Sections can be hot or cold rolled, or fabricated by welding together flat or bent plates.

The terms angle iron, channel iron, and sheet iron have been in common use since before wrought iron was replaced by steel for commercial purposes and are still often used. In technical writing angle stock, channel stock, and sheet are often used instead of those misnomers.

==Standards==

===Europe===
Most steels used in Europe are specified to comply with EN 10025. However, some national standards remain in force. Example grades are S275J2 or S355K2W where S denotes structural steel; 275 or 355 denotes the yield strength in newtons per square millimetre or the equivalent megapascals; J2 or K2 denotes the material's toughness by Charpy impact test values, and the W denotes weathering steel. Further letters can be used to designate fine grain steel (N or NL); quenched and tempered steel (Q or QL); and thermomechanically rolled steel (M or ML).

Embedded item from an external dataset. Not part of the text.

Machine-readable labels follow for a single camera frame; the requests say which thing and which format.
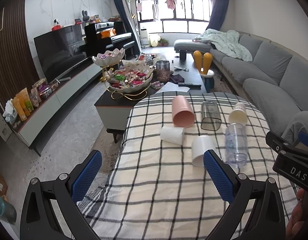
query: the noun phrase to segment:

Common yield strengths available are 195, 235, 275, 355, 420, and 460, although some grades are more commonly used than others. In the UK, almost all structural steel is S275 and S355. Higher grades such as 500, 550, 620, 690, 890 and 960 available in quenched and tempered material although grades above 690 receive little if any use in construction at present.

Euronorms define the shape of standard structural profiles:
- European I-beam: IPE – Euronorm 19-57
- European I-beam: IPN – DIN 1025-1
- European flange beams: HE – Euronorm 53-62
- European channels: UPN – DIN 1026-1
- European cold formed IS IS 800-1

===US===
Steels used for building construction in the US use standard alloys identified and specified by ASTM International. These steels have an alloy identification beginning with A and then two, three, or four numbers. The four-number AISI steel grades commonly used for mechanical engineering, machines, and vehicles are a completely different specification series.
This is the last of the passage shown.